# Exercise details
Could you write out every record below exactly, leaving the pictures out?

[Records from a data collection]
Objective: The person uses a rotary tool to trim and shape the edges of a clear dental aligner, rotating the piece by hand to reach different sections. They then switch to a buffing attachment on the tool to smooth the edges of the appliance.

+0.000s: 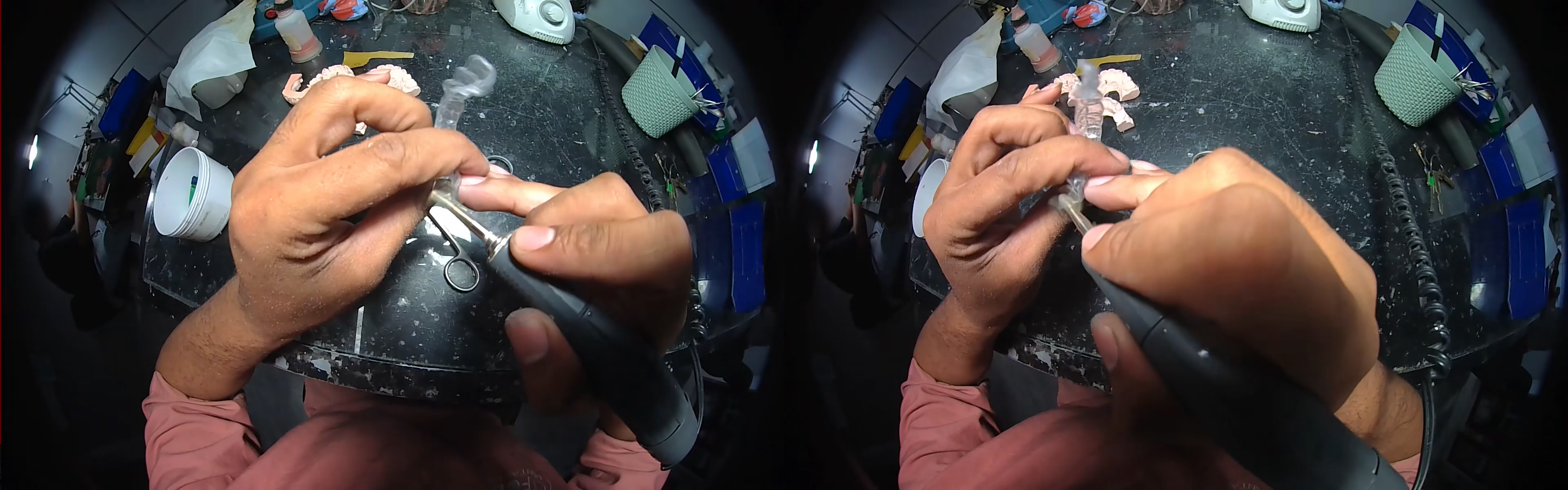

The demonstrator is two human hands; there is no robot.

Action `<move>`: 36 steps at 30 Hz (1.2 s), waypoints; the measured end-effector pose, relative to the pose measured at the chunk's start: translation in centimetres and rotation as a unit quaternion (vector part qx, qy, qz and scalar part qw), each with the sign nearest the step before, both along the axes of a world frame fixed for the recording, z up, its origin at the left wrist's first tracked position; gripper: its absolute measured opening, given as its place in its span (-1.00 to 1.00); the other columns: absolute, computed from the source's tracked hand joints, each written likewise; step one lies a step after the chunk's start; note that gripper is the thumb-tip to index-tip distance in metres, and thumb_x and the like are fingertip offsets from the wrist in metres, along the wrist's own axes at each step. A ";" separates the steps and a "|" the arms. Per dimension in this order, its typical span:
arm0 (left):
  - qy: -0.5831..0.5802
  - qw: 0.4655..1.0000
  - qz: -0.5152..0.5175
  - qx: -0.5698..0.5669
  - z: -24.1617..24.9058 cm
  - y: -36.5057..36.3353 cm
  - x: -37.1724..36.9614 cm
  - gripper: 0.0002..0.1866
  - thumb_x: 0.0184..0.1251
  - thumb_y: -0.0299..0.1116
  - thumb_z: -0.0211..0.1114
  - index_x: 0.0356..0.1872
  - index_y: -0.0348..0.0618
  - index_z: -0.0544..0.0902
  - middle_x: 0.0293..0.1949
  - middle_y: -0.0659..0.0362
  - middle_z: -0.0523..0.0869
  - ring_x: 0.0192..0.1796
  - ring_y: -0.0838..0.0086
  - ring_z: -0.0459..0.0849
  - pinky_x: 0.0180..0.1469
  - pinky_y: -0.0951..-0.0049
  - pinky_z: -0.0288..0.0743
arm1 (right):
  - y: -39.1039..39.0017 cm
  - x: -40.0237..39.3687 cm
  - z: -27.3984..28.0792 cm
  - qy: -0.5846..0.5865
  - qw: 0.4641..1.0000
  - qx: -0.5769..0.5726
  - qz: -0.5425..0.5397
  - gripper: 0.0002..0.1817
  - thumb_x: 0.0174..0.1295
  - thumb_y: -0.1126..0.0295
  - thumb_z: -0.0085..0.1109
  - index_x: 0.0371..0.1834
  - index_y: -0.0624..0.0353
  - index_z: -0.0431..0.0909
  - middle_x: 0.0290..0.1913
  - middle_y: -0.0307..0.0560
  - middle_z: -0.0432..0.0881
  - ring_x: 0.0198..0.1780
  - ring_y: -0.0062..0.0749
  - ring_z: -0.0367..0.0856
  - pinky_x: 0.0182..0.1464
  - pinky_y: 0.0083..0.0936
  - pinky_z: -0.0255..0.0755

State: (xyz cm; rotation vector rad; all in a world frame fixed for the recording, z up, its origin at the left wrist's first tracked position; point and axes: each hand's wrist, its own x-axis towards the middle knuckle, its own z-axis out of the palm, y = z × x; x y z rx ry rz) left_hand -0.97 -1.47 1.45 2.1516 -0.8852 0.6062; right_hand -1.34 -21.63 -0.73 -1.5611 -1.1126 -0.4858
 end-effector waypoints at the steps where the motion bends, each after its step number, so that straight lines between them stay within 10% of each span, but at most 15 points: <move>1: 0.007 1.000 -0.001 -0.005 0.0 0.0 0.0 -0.73 -0.10 -0.64 0.37 -0.27 -0.24 0.74 -0.36 0.21 0.63 -0.21 0.48 0.55 0.28 0.10 0.33 | -0.1 0.0 0.1 0.000 1.000 0.000 0.000 -0.55 0.22 0.17 0.25 -0.14 0.33 0.31 -0.33 0.09 0.47 -0.17 -0.11 0.64 0.00 -0.19 0.59; 13: 0.004 1.000 0.000 0.013 0.0 -0.1 -0.3 -0.74 -0.07 -0.60 0.39 -0.26 -0.30 0.71 -0.35 0.17 0.61 -0.21 0.39 0.53 -0.06 0.38 0.40 | 0.1 -0.5 0.1 0.071 0.994 0.079 -0.025 -0.52 0.23 0.15 0.24 -0.05 0.27 0.26 -0.32 0.03 0.43 -0.31 -0.34 0.53 0.08 0.06 0.53; 36: -0.032 0.991 0.067 0.111 0.0 0.2 -0.3 -0.74 -0.15 -0.57 0.38 -0.30 -0.18 0.73 -0.37 0.21 0.63 -0.24 0.40 0.56 -0.05 0.43 0.27 | 0.0 0.1 0.2 -0.005 1.000 -0.008 -0.003 -0.58 0.22 0.23 0.25 -0.12 0.35 0.32 -0.33 0.04 0.45 -0.30 -0.36 0.53 0.09 0.13 0.51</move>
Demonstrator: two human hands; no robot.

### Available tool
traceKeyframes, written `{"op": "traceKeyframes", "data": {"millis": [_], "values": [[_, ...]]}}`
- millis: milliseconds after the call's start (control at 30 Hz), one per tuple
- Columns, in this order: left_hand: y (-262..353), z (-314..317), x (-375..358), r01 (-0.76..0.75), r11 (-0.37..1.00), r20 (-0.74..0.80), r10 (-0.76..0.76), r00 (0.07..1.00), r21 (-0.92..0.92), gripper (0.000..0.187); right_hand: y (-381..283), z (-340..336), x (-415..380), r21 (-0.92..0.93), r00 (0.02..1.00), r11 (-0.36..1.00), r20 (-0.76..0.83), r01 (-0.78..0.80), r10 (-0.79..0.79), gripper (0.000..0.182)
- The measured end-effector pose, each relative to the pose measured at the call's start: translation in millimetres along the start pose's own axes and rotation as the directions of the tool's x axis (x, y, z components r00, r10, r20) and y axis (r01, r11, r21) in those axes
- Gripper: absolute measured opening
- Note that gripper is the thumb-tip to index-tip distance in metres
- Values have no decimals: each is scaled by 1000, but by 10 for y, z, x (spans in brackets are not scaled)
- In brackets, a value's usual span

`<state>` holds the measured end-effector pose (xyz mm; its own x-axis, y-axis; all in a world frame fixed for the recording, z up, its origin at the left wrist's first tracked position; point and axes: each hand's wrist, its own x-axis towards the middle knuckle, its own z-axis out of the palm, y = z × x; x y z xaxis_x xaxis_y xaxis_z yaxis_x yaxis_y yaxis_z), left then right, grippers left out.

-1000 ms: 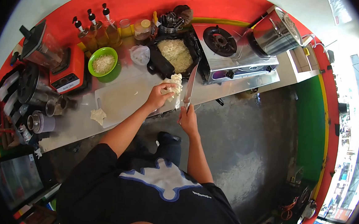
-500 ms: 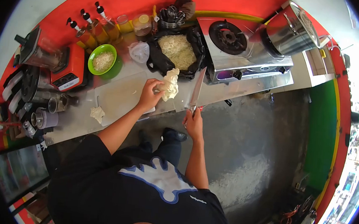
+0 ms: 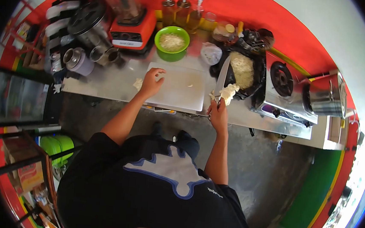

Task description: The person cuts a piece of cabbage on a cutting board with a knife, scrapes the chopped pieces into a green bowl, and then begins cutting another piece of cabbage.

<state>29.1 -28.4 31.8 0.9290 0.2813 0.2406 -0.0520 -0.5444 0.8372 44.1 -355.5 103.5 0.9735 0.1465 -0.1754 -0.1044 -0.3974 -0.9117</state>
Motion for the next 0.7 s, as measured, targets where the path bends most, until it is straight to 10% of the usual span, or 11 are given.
{"op": "traceKeyframes", "data": {"millis": [233,400,700], "values": [[-497,-653,-452,66,930,-89,-36,995,362,40,-272,702,113,-23,949,996,306,89,-78,19],[-286,-752,-502,309,842,38,-362,931,443,37,-364,863,137,-51,896,992,436,113,-80,20],[-123,-317,-196,289,957,150,-286,947,1,40,-268,577,-3,-124,936,989,352,76,-28,20]]}}
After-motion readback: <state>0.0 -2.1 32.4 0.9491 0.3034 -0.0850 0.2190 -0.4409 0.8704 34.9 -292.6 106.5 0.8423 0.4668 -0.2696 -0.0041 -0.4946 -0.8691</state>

# Result below
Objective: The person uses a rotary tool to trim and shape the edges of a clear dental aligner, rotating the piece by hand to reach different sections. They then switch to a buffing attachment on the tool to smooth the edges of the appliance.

+0.000s: 

The demonstrator is two human hands; there is no robot.

Action `<move>`: 36 steps at 30 Hz (1.2 s), waypoints; the measured end-effector pose, relative to the pose measured at the chunk's start: translation in centimetres and rotation as a unit quaternion (vector part qx, qy, qz and scalar part qw), each with the sign nearest the step before, both along the axes of a world frame fixed for the recording, z up, its origin at the left wrist's first tracked position; gripper: its absolute measured opening, given as its place in its span (-1.00 to 1.00); the other columns: absolute, computed from the source's tracked hand joints, each written likewise; step one lies a step after the chunk's start; note that gripper is the thumb-tip to index-tip distance in metres, and thumb_x and the like are fingertip offsets from the wrist in metres, along the wrist's own axes at each step. A ";" separates the steps and a "|" the arms. Per dimension in this order, its typical span:
arm0 (left):
  - qy: -0.5831..0.5802
  - qw: 0.4655..1.0000
  - qz: -0.5152..0.5175
  - qx: -0.5698..0.5669
  - z: -24.1617..24.9058 cm
  - y: -36.5057..36.3353 cm
  - x: -37.1724..36.9614 cm
  - gripper: 0.0002..0.1866
  - thumb_x: 0.0184..0.1251
  - thumb_y: -0.0299..0.1116
  - thumb_z: -0.0211..0.1114
  - index_x: 0.0356..0.1872
  - index_y: -0.0348..0.0618
  - index_z: -0.0544..0.0902
  - middle_x: 0.0293..0.1949
  - middle_y: -0.0659..0.0362
  - middle_z: -0.0523..0.0869
  - ring_x: 0.0192..0.1796
  - ring_y: -0.0838..0.0086
  - ring_z: -0.0459..0.0849
  - pinky_x: 0.0180..0.1469
  - pinky_y: -0.0951..-0.0049
  - pinky_z: -0.0288..0.0743
arm1 (right):
  - y: -39.1039..39.0017 cm
  - x: -40.0237..39.3687 cm
  - z: -27.3984..28.0792 cm
  - qy: -0.5846..0.5865
  - qw: 0.4641..1.0000
  - qx: -0.5769..0.5726
  - qz: -0.5425..0.5397
  - gripper: 0.0002..0.1817
  - thumb_x: 0.0174..0.1295
  - thumb_y: -0.1126..0.0295
  - thumb_z: -0.0085..0.1109
  - index_x: 0.0371..0.1834
  - index_y: -0.0624..0.0353
  - index_z: -0.0431..0.0909
  - middle_x: 0.0290..0.1913
  - middle_y: -0.0307..0.0560
  - middle_z: -0.0432..0.0881
  - ring_x: 0.0198..0.1780
  - ring_y: -0.0062..0.0749
  - ring_z: -0.0367..0.0856
  - pinky_x: 0.0182..0.1464
  - pinky_y: 0.0083..0.0936
  - pinky_z: -0.0255..0.0755

State: (xyz cm; rotation vector rad; all in a world frame fixed for the recording, z up, its origin at the left wrist's first tracked position; point and axes: each hand's wrist, its own x-axis towards the middle knuckle, its own z-axis out of the palm, y = z × x; x y z rx ry rz) left_hand -0.97 -1.47 1.45 2.1516 -0.8852 0.6062; right_hand -1.34 -21.63 -0.73 -1.5611 -1.1126 -0.4858
 end-effector waypoints at the steps where the motion bends, each after its step number, so that straight lines between them stay within 10% of each span, but at most 15 points: <move>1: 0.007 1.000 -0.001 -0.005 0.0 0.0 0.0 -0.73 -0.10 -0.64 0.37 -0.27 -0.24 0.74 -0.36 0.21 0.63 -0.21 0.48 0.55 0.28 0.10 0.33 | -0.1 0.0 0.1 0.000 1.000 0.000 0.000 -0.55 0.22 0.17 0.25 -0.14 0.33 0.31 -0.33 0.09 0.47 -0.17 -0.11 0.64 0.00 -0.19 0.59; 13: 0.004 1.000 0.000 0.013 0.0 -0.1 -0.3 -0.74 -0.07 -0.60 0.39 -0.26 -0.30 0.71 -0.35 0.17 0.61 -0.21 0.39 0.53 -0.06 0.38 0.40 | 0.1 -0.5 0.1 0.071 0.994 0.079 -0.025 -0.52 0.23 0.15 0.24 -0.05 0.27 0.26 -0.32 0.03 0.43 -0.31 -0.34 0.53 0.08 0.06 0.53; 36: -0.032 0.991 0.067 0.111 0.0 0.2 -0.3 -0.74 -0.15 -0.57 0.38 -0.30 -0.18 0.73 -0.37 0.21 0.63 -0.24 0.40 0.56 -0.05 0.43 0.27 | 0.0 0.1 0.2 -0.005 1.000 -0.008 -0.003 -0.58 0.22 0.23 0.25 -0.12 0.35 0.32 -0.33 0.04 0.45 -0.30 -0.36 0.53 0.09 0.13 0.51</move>
Demonstrator: two human hands; no robot.

### Available tool
traceKeyframes, written `{"op": "traceKeyframes", "data": {"millis": [_], "values": [[_, ...]]}}`
- millis: milliseconds after the call's start (control at 30 Hz), one per tuple
- Columns, in this order: left_hand: y (-262..353), z (-314..317), x (-375..358), r01 (-0.76..0.75), r11 (-0.37..1.00), r20 (-0.74..0.80), r10 (-0.76..0.76), r00 (0.07..1.00), r21 (-0.92..0.92), gripper (0.000..0.187); right_hand: y (-381..283), z (-340..336), x (-415..380), r21 (-0.92..0.93), r00 (0.02..1.00), r11 (-0.36..1.00), r20 (-0.76..0.83), r01 (-0.78..0.80), r10 (-0.79..0.79), gripper (0.000..0.182)
- The measured end-effector pose, each relative to the pose measured at the call's start: translation in millimetres along the start pose's own axes and rotation as the directions of the tool's x axis (x, y, z components r00, r10, r20) and y axis (r01, r11, r21) in those axes
- Gripper: absolute measured opening
- Note that gripper is the thumb-tip to index-tip distance in metres
- Values have no decimals: each is scaled by 1000, but by 10 for y, z, x (spans in brackets are not scaled)
- In brackets, a value's usual span

`<state>` holds the measured end-effector pose (xyz mm; its own x-axis, y-axis; all in a world frame fixed for the recording, z up, its origin at the left wrist's first tracked position; point and axes: each hand's wrist, its own x-axis towards the middle knuckle, its own z-axis out of the palm, y = z × x; x y z xaxis_x xaxis_y xaxis_z yaxis_x yaxis_y yaxis_z), left then right, grippers left out.

-1000 ms: 
-500 ms: 
+0 ms: 

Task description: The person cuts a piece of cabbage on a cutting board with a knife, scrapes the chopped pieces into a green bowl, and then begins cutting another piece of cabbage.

<state>29.1 -28.4 31.8 0.9290 0.2813 0.2406 -0.0520 -0.5444 0.8372 44.1 -355.5 103.5 0.9735 0.1465 -0.1754 -0.1044 -0.3974 -0.9117</state>
Motion for the next 0.7 s, as measured, targets where the path bends most, until it is straight to 10% of the usual span, or 11 are given.
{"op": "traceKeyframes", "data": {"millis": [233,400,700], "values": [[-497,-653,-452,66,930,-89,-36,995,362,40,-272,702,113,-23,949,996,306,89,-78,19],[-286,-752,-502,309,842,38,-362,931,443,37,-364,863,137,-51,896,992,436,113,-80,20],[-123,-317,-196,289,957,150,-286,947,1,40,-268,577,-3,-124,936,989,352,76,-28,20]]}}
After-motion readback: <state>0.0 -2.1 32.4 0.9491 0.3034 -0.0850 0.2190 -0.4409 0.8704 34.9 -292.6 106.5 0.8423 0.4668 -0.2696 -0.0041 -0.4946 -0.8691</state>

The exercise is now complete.